Today the Jewish World was abuzz with a news report questioning the kashrut of Häagen-Dazs ice cream. The Jerusalem Post headline grabbed everyone's attention by claiming that it isn't kosher. The situation is very different. It all goes back to whether or not all milk needs kashrut supervision. The OU has always followed the psak of Rabbi Moshe Feinstein who considered American food law, which forbids adding anything to cows milk as making the milk perfectly permissible for Jews. The European food laws are different, so in Europe many Torah observant Jews are strict about only having dairy products that are Chalav Yisrael. Israeli kashrut groups used to mostly follow the American psak, but now more people want Chalav Yisrael, and that's how Häagen-Dazs is becoming controversial. It's not Chalav Yisrael, but that doesn't make it traif. The Jerusalem Post, which has come out against the so-called Mehadrin buses that require that women sit in the back, is suddenly sympathetic to the traif accusations against Häagen-Dazs.
I don't think legislating separate seating in buses is very Mehadrin in the Derech Eretz department. Instead of young men being taught to get up for an older or pregnant woman and giving her his seat, they're being taught that women belong in the back of the bus.
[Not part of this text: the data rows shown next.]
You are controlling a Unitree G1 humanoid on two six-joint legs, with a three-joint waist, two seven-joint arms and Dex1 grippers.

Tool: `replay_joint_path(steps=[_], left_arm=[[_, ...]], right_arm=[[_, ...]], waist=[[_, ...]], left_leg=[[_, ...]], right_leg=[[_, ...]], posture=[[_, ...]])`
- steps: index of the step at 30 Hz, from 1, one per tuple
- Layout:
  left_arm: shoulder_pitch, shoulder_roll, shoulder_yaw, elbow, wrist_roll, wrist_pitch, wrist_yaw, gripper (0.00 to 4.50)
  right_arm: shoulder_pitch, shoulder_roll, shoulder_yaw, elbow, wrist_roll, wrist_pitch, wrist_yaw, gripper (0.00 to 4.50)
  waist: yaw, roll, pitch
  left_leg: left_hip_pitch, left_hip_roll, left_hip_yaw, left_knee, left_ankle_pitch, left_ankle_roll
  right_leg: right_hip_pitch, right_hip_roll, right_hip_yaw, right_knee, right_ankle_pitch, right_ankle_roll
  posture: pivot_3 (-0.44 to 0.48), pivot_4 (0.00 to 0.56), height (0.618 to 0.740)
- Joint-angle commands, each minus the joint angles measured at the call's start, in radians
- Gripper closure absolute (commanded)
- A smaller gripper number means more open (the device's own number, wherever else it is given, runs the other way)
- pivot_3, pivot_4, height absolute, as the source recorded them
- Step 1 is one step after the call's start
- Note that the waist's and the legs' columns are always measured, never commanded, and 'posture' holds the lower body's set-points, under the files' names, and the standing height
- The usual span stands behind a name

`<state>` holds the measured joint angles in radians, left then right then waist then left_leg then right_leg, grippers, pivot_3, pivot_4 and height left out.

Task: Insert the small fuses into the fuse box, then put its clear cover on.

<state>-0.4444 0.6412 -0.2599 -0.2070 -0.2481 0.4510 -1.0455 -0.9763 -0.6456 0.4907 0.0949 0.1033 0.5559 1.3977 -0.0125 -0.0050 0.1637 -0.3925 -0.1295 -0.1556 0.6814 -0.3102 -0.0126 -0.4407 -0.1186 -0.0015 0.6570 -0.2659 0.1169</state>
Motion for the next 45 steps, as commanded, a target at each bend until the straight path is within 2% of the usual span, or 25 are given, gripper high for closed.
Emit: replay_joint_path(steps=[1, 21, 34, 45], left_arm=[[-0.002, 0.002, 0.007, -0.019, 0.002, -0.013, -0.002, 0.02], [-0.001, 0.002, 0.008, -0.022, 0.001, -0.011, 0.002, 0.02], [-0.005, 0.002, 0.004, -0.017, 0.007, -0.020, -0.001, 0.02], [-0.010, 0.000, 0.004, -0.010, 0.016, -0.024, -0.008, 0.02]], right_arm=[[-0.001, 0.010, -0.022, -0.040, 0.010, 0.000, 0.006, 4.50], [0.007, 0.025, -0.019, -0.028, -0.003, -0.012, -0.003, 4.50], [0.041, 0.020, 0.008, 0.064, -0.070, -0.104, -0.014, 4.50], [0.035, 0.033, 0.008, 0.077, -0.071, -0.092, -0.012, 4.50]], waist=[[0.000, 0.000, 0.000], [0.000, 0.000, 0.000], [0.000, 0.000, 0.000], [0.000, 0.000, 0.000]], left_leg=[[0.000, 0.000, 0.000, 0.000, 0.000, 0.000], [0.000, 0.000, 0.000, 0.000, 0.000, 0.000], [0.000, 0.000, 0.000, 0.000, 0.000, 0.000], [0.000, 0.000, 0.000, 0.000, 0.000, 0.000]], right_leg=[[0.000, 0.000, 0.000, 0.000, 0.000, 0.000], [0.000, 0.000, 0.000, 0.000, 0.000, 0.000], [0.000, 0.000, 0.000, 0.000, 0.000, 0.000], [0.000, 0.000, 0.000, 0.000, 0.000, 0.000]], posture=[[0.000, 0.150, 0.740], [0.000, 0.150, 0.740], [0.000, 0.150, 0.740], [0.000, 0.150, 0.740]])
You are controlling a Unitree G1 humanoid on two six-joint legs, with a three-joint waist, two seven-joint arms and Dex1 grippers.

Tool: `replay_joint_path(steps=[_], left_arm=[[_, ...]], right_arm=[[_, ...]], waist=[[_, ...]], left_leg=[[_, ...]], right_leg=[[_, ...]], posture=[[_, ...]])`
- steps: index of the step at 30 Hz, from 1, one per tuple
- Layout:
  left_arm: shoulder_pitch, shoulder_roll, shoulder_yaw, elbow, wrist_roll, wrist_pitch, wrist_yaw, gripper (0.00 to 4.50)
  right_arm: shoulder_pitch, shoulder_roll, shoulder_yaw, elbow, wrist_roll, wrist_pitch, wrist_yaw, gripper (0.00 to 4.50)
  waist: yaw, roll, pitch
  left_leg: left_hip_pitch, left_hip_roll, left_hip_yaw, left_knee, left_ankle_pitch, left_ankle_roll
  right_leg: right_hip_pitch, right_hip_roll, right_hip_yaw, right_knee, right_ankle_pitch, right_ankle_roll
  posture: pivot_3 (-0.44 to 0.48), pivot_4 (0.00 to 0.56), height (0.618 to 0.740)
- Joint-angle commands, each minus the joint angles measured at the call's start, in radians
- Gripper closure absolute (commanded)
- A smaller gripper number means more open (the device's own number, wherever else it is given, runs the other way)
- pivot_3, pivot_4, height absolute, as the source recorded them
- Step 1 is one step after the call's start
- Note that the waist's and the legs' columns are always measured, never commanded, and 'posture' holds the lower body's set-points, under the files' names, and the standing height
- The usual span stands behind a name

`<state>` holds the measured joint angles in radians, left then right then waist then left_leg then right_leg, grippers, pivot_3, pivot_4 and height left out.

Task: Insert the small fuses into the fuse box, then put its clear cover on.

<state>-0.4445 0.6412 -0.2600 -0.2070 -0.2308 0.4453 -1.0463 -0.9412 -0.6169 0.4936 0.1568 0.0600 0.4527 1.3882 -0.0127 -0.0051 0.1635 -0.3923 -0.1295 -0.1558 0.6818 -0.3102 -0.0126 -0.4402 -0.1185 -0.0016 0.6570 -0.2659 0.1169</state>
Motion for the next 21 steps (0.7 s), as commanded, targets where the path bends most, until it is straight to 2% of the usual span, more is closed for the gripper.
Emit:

And this brings me to one of the courses I've been studying at Matan this year, Change of Course and Course of Change: Sefer B´Midbar, by Atara Snowbell. We've spent the past few weeks studying the pros and cons of taking on the status of נזירות Nazirut. There is no Mitzvah Torah Commandment to become a Nazir, Nazirite. It's a very problematic vow and commitment. In non-Temple times there's no way of even ending it, which goes against the thirty day limit. The Nazir takes on prohibitions, not cutting one's hair, no eating or drinking any product that is derived from grapes and not having any contact with a dead body.
When the thirty days are over, the Nazir must end it.
At the end of a person’s nazirite period, there were certain atonement offerings he needed to bring to the Temple. The Talmud asks: why should a nazirite, who essentially has taken upon himself voluntary prohibitions beyond the letter of the law, be required to seek atonement? What sin did he commit? One Talmudic opinion suggests that the fact that he denied himself the pleasure of drinking wine is considered sinful.The ceremony includes having his hair cut and drinking wine. Continuing with the restrictions is totally forbidden. Judaism isn't a religion that celebrates suffering and deprivation.
As we began to finish off the discussion about it, I thought of those who do an extreme "diet health cleansing" and instead of following it with a regular eating regime continue the cleansing, become anorexic and destroy their health and even die.
A Torah Observant life is all G-d is asking from us.